Besides this increase in demand for chips, there is also a structural change in the end market. “For 20 years, the main end user has been the consumer. But now the industry can return to a situation where companies and governments drive demand,” Nystedt said. “While consumers want low-cost products, businesses and governments expect quality. This could change the price structure.

Chip executives therefore believe that comparisons with past industry models, which have seen cyclical declines every two to four years on average, are insufficient. Moreover, as building state-of-the-art factories becomes increasingly expensive, large capital expenditure increases by TSMC and its rivals Samsung and Intel do not mean equally large increases in capacity.

“Most people would be amazed to see that these investments will result in a 10 to 15 percent increase in capacity per year over the next few years,” said Sebastian Hou, managing director of Neuberger Berman, the investment manager. “That’s probably just enough to meet the increased demand.”
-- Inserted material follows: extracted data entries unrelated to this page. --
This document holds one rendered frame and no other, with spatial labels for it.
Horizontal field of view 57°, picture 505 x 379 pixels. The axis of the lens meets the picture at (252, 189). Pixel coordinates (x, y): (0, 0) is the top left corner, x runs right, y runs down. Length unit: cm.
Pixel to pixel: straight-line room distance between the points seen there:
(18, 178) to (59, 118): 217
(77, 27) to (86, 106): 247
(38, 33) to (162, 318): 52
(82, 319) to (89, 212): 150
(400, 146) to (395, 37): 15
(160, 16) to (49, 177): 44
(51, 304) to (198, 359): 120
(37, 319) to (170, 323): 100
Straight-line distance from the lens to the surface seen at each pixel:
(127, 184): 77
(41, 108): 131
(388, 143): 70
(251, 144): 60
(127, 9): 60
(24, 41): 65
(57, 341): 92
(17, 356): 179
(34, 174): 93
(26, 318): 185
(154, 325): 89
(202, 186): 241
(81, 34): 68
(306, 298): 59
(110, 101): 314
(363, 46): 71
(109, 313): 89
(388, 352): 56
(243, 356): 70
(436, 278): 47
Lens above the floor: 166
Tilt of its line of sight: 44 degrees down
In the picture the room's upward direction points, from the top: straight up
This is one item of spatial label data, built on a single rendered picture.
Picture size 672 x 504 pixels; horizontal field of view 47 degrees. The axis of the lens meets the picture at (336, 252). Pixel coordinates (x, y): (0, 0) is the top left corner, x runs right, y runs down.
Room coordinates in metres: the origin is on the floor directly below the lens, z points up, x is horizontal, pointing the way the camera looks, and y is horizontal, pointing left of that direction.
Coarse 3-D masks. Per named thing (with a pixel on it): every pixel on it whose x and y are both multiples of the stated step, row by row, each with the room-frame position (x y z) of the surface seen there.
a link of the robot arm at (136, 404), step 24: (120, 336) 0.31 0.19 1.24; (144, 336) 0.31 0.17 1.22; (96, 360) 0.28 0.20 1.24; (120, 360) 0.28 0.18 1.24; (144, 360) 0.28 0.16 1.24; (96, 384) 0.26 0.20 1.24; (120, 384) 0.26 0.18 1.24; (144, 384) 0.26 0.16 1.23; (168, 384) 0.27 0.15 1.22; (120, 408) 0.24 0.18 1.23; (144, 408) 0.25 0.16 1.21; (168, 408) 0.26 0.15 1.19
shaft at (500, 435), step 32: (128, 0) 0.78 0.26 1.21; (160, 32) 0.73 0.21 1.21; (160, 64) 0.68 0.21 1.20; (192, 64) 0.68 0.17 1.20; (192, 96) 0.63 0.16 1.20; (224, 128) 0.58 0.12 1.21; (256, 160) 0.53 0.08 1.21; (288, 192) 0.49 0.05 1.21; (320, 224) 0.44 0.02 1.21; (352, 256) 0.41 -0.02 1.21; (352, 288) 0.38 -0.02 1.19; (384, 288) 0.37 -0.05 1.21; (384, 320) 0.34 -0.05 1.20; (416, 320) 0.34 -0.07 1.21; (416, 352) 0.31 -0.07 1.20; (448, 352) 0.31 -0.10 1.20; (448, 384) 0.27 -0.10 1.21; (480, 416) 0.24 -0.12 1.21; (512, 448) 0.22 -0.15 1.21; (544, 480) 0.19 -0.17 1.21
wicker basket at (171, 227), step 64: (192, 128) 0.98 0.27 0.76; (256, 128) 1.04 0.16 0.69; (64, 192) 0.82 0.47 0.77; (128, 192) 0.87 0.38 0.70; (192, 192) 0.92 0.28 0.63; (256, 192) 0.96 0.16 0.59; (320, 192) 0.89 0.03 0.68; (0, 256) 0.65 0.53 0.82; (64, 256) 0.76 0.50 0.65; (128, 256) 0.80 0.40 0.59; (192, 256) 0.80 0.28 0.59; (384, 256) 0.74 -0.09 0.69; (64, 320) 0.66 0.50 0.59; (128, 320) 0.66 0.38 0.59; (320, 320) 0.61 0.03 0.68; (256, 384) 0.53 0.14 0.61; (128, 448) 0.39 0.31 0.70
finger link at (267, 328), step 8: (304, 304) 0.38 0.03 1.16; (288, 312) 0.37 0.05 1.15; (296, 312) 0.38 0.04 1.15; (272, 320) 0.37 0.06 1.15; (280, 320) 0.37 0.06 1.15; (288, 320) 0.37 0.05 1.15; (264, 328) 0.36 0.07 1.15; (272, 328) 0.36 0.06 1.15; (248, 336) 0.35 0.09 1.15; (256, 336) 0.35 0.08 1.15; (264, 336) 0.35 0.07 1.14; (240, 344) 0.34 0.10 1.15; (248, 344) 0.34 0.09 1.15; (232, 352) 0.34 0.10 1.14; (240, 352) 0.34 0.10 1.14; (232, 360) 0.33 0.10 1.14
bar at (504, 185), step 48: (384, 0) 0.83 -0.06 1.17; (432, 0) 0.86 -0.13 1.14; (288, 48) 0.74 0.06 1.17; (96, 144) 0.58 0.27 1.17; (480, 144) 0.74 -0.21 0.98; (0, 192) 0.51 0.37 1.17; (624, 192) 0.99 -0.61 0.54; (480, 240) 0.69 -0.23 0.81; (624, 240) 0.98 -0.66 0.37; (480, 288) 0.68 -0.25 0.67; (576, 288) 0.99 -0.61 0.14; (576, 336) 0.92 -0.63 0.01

Adding to this dynamic is the weakening of global supply chains as governments from the United States and Europe to Japan and China seek to build local capacity to protect themselves both from geopolitical rivals and risks of disruption such as during the pandemic. This means that customers are likely to stock up on larger chip stocks to ensure they have enough.

“We were very efficient under the globalized supply chain, but the efficiency will go down,” Hou said. “More capacity will be built than was deemed necessary as part of the globalized supply chain.”